> [REQUIRED ACTION]:
Take from the listing each line that has the string "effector".

> [DATA EXCERPT]:

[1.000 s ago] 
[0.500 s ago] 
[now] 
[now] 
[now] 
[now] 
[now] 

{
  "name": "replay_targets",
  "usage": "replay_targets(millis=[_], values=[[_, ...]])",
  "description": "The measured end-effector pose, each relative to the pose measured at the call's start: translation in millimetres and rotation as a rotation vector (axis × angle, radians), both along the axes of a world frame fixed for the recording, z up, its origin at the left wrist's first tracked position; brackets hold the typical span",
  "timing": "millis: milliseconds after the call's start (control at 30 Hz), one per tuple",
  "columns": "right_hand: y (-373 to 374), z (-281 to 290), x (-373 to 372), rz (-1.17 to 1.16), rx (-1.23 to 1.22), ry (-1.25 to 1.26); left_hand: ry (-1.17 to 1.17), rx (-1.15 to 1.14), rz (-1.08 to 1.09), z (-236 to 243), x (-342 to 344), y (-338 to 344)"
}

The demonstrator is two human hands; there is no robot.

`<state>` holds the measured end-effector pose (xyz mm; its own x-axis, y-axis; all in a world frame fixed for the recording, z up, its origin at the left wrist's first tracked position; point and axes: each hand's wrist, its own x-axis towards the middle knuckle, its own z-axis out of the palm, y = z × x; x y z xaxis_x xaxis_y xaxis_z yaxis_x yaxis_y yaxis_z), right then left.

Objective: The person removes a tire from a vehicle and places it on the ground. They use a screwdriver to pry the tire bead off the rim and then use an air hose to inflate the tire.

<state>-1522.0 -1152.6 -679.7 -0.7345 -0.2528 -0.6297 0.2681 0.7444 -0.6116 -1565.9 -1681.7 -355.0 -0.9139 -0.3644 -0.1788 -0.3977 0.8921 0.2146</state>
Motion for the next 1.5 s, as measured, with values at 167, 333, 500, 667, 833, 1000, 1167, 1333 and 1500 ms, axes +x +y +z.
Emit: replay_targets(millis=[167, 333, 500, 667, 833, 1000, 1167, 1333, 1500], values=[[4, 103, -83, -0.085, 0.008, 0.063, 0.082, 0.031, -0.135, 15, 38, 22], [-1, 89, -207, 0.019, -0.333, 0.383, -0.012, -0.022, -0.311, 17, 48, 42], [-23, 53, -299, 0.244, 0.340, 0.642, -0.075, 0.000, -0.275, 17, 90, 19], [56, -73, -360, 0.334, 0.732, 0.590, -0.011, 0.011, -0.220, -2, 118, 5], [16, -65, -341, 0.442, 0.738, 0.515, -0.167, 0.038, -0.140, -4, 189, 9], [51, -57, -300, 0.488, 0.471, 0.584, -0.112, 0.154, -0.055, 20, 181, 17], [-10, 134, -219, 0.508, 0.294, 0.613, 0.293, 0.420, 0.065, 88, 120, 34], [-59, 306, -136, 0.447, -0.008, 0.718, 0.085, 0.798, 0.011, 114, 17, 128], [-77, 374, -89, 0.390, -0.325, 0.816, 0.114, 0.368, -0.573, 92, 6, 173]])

> [EXPECTED OUTPUT]:
  "description": "The measured end-effector pose, each relative to the pose measured at the call's start: translation in millimetres and rotation as a rotation vector (axis × angle, radians), both along the axes of a world frame fixed for the recording, z up, its origin at the left wrist's first tracked position; brackets hold the typical span",
`<state>` holds the measured end-effector pose (xyz mm; its own x-axis, y-axis; all in a world frame fixed for the recording, z up, its origin at the left wrist's first tracked position; point and axes: each hand's wrist, its own x-axis towards the middle knuckle, its own z-axis out of the palm, y = z × x; x y z xaxis_x xaxis_y xaxis_z yaxis_x yaxis_y yaxis_z), right then left.

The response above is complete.